Portugal reconhece os seus residentes / cidadãos pretos?
Vejam o que vem a dizer Bernd Reiter, Brasileiro de origem teutónica. Investiga para H Samuels Management & Policy Center de Nova Iorque e em 2003
completou um projecto no Instituto SOCINOVA da Universidade Nova de Lisboa sobre o nacionalismo e exclusão em Portugal. As suas conclusões se encontram publicadas em «Race & Class», July 2005. Cá deixo algumas delas no seu texto original em inglês:
1. Portugal has failed to recognise the existence within its borders of a black community and discrimination and exclusion continue to this day.
2. Although the Portuguese constitution of 1976 defined citiizenship explicitly (Article 4), the guarantee of dejure access to political and civil rights is diluted by de facto discrimination against foreign-looking citizens.
3. Non-whites are not new in Portugal, especially Lisbon. Between 1441 and 1505, some 150,000 African slaves were brought to Portugal, then with a
population of about 1 million. In 1776, slave imports were outlawed but slavery remained legal until 1836 and practised until the 1880s.

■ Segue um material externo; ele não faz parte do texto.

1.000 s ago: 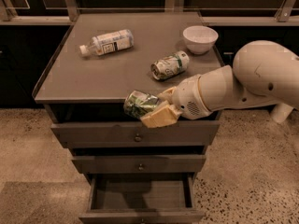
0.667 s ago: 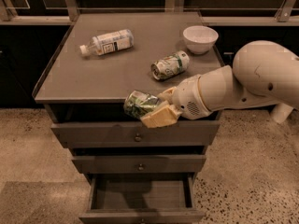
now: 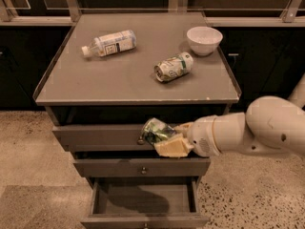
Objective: Place green can into bottom drawer
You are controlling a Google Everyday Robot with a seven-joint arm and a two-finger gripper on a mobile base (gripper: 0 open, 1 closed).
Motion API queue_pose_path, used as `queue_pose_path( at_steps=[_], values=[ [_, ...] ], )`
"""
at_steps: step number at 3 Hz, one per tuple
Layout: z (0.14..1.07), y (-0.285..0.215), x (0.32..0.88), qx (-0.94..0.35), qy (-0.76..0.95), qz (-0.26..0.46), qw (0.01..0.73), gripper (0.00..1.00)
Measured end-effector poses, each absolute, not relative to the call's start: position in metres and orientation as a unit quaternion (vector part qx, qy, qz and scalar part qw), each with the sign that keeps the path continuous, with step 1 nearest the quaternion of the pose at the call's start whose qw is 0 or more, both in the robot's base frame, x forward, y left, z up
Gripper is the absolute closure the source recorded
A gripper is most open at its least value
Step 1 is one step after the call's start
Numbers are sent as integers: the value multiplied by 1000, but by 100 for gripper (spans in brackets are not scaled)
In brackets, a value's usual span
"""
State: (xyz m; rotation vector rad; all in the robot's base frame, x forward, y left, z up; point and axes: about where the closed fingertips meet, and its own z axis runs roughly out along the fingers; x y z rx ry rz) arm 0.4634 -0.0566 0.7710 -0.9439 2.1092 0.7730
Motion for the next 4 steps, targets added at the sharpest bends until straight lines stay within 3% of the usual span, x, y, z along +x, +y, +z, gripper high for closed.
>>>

4. Blacks gradually blended with the Portuguese through assimilation. Portuguese nationals have experienced racism and discrimination in countries
like France, Britain, Germany and the US, and even been treated as
non-whites in some contexts.
5. In 1994, it is estimated that 30-50,000 black Portuguese citizens were living in the country, mostly children of immigrants and those who obtained
citizenship after 1975. By 2002, almost half of all legally resident
foreigners (total 350,000) were Africans, 30% East European and 17% Brazilians. Asians and others were under 5%.
6. Salazar's Indigenous Code of 1954 stated that European manners and customs were necessary to acquire Portuguese citizenship rights. One had to dress in European attire, wear shoes and eat in the European way. With the collapse of authoritarian rule in 1974, Portugal hastily gave
independence to its African and Timor colonies and re-styled itself after Europe.
7. In 1981, a new law redefined citizenship in terms of ancestry and descent - favouring 'ius sanguinis' over 'ius solis'. With membership of the EU in 1986, Portugal sought a new image as a truly, modern European country.
As an EU member, Portugal had to comply with EU immigration policy and act as gatekeeper to 'Fortress Europe'.
8. Portuguese social science soon spawned a huge number of studies on immigrants and foreigners but very few on ethnic minority communities. The only officially recognised minorities are the Sintis and Roma (usually called gypsy). Statistics only distinguish Portuguese by nationality and not by cultural diversity.
9. Blacks interviewed by the researcher flatly told him that white Portuguese treated them as foreigners despite their Portuguese citizenship.
One said: "I constantly experience discrimination - social, cultural and at work. Portuguese classmates with worse grades get the job. People tell me to go back where I came from."
10. It was extremely rare to see mixed couples or truly mixed venues. Even at the university, to sit with black students during the lunch hour gave the researcher the feeling of being at the 'wrong table'. Adoption of supposedly
superior manners is still a requirement for integration or tolerance.
Desculpem o "extremínio". É extermínio, pois claro!